You will find that you need to calculate the distance between two points in multiple areas of your project. Mapping the Earth is mad hard. People have spent centuries trying to portray the Earth's curvature, just skim through this list for dozens of examples. Thus, we don't expect you come up with your own formula, the Haversine formula is perfectly fine.

SQL Query Performance

You may be writing more involved SQL queries for this assignment. We don't expect you to be able to sit down and right out the perfect, optimized query the first time you try. Rather, we welcome you to experiment with different queries to see the tradeoff between simple queries (i.e. a few short queries and some extra Java code to tie their results together) and more complicated queries (i.e. one or two longer queries that don't require extra computation in Java). In general, it's faster to do more computation in the SQL query itself, but overly complex queries can slow down your program. You may want to look at SQL's UNION and BETWEEN operators for inspiration.

KD Tree Caching

Like most design choices in this class, there are are many different approaches and they all have advantages and disadvantages. You may want to consider creating one large KDTree when you first run your project and then using the large tree for your queries. If you have an efficient implementation of a KDTree, this shouldn't be a problem. Consider the advantages and disadvantages of this approach (your program may take a while at startup but could be quick for queries) and choose this design if you think it's best.
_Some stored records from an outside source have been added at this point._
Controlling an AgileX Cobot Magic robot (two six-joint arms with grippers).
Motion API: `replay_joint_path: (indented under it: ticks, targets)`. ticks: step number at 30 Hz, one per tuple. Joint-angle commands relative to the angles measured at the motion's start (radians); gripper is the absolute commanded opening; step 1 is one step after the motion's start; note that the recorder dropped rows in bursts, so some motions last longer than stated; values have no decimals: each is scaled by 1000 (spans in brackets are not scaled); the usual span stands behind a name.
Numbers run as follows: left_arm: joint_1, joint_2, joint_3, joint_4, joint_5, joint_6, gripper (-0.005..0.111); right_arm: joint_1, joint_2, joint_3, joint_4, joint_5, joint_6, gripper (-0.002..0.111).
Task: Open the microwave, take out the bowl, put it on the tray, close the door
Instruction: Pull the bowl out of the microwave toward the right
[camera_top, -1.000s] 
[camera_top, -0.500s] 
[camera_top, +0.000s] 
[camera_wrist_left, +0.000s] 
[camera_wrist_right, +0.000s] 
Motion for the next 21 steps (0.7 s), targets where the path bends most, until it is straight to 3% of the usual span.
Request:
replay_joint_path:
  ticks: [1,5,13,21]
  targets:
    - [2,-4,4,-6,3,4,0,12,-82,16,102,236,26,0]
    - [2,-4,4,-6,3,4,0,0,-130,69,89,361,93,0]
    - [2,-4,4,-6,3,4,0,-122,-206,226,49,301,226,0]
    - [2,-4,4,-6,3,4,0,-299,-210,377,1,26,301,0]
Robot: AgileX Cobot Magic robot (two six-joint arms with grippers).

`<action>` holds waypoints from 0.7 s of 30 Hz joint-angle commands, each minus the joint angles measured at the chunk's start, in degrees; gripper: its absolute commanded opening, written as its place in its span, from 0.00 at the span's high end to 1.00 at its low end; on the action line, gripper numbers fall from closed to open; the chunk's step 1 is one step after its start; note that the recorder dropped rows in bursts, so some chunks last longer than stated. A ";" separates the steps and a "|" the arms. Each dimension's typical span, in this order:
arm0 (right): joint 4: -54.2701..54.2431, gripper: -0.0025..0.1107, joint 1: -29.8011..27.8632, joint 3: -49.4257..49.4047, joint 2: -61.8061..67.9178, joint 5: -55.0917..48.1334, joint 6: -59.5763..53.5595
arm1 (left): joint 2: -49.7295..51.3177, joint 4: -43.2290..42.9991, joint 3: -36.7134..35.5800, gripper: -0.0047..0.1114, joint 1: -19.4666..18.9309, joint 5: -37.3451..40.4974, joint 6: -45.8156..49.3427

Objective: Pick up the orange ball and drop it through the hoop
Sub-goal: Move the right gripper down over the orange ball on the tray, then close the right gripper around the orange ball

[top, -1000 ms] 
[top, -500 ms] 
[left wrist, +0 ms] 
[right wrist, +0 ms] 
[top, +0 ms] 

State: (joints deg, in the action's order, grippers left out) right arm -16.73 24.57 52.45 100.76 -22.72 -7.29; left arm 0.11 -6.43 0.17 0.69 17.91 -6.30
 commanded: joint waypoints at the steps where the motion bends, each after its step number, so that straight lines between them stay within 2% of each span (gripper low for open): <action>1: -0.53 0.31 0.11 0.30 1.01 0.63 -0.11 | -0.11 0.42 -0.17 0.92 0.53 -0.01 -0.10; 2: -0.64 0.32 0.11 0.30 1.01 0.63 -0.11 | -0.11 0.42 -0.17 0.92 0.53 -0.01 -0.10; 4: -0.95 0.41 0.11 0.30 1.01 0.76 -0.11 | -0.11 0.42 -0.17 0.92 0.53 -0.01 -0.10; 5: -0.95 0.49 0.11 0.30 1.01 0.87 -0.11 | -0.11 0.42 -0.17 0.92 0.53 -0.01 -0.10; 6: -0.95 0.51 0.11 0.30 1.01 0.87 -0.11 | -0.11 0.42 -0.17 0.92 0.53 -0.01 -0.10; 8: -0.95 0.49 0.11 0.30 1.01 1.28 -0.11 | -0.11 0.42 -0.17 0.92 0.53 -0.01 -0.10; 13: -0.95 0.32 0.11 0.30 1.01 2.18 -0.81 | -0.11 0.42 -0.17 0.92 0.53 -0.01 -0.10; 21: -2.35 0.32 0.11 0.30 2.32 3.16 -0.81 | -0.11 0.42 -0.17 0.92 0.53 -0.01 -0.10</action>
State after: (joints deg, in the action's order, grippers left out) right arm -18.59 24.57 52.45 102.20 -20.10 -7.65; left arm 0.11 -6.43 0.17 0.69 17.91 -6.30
Alternatively, you can use SQL to load in a small portion of the data (around the location you're searching for), then putting that in a k-d tree to find the closest point to the click.

There are benefits to both approaches. This is for you to evaluate, and there may be ways to improve upon this design via caching.

Handing In

For Maps, minimum functionality requires passing the basic system tests provided.

Ensure that your REPL is extensible and can process both Stars and tIMDb commands in addition to the new commands for Maps. We will be testing for this!

Note that we will be grading you on the efficiency of your code as well as its correctness, so make sure you write tests for large data sets!

When you are done, hand in your project with README.md containing the following:

  • Which partner’s Stars and tIMDb were used (Remember that each partner must supply one of the two)
  • Partner division of labor (we will also send out an individual feedback form for your partner, as with tIMDb)
  • Known bugs
  • Design details specific to your code, including how you fit each of the prior project’s codebases together
  • Any runtime/space optimizations you made beyond the minimum requirements
  • How to run your tests
  • Any tests you wrote and tried by hand
  • How to build/run your program from the command line
  • What browser you used to test your GUI (we prefer Chrome, but we'll accept other common web browsers)

Remember that testing is worth a significant portion of your grade, so you should favor tests over non-required features if you are running low on time. When you are ready to hand in, follow the instructions on the handin guide to create a pull request to the handin and review branches, then submit the Google Form that has been used for past projects. Only one of you and your partner needs to hand it in.